*Task requirements:*
Word for word, give the listing below again.

*Material provided:*

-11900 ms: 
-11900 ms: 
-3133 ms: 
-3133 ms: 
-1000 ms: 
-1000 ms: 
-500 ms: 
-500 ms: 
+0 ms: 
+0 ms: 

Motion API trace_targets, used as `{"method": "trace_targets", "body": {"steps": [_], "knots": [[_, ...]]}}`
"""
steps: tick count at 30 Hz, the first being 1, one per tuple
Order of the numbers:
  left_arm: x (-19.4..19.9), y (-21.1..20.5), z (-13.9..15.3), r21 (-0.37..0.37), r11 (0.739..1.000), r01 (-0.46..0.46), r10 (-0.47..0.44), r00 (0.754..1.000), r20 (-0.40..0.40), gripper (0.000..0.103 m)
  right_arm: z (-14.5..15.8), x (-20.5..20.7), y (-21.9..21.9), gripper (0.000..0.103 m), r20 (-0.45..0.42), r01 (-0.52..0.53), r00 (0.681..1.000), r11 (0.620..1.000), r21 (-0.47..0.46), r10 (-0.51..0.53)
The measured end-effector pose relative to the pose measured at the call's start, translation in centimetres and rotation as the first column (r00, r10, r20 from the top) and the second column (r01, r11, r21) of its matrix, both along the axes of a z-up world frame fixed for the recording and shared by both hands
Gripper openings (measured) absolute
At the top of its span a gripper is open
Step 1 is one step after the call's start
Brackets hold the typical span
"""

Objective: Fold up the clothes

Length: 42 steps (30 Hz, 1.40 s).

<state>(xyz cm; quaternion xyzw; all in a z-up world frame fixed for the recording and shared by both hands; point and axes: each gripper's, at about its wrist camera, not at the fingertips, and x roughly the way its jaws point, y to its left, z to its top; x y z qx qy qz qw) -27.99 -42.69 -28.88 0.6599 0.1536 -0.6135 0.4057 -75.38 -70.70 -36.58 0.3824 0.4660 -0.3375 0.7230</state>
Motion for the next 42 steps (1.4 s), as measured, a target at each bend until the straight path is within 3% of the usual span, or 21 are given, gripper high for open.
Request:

*Solution to the problem:*
-11900 ms: 
-11900 ms: 
-3133 ms: 
-3133 ms: 
-1000 ms: 
-1000 ms: 
-500 ms: 
-500 ms: 
+0 ms: 
+0 ms: 

Motion API trace_targets, used as `{"method": "trace_targets", "body": {"steps": [_], "knots": [[_, ...]]}}`
"""
steps: tick count at 30 Hz, the first being 1, one per tuple
Order of the numbers:
  left_arm: x (-19.4..19.9), y (-21.1..20.5), z (-13.9..15.3), r21 (-0.37..0.37), r11 (0.739..1.000), r01 (-0.46..0.46), r10 (-0.47..0.44), r00 (0.754..1.000), r20 (-0.40..0.40), gripper (0.000..0.103 m)
  right_arm: z (-14.5..15.8), x (-20.5..20.7), y (-21.9..21.9), gripper (0.000..0.103 m), r20 (-0.45..0.42), r01 (-0.52..0.53), r00 (0.681..1.000), r11 (0.620..1.000), r21 (-0.47..0.46), r10 (-0.51..0.53)
The measured end-effector pose relative to the pose measured at the call's start, translation in centimetres and rotation as the first column (r00, r10, r20 from the top) and the second column (r01, r11, r21) of its matrix, both along the axes of a z-up world frame fixed for the recording and shared by both hands
Gripper openings (measured) absolute
At the top of its span a gripper is open
Step 1 is one step after the call's start
Brackets hold the typical span
"""

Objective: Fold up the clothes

Length: 42 steps (30 Hz, 1.40 s).

<state>(xyz cm; quaternion xyzw; all in a z-up world frame fixed for the recording and shared by both hands; point and axes: each gripper's, at about its wrist camera, not at the fingertips, and x roughly the way its jaws point, y to its left, z to its top; x y z qx qy qz qw) -27.99 -42.69 -28.88 0.6599 0.1536 -0.6135 0.4057 -75.38 -70.70 -36.58 0.3824 0.4660 -0.3375 0.7230</state>
Motion for the next 42 steps (1.4 s), as measured, a target at each bend until the straight path is within 3% of the usual span, or 21 are given, gripper high for open.
Request:

What came before is the complete response.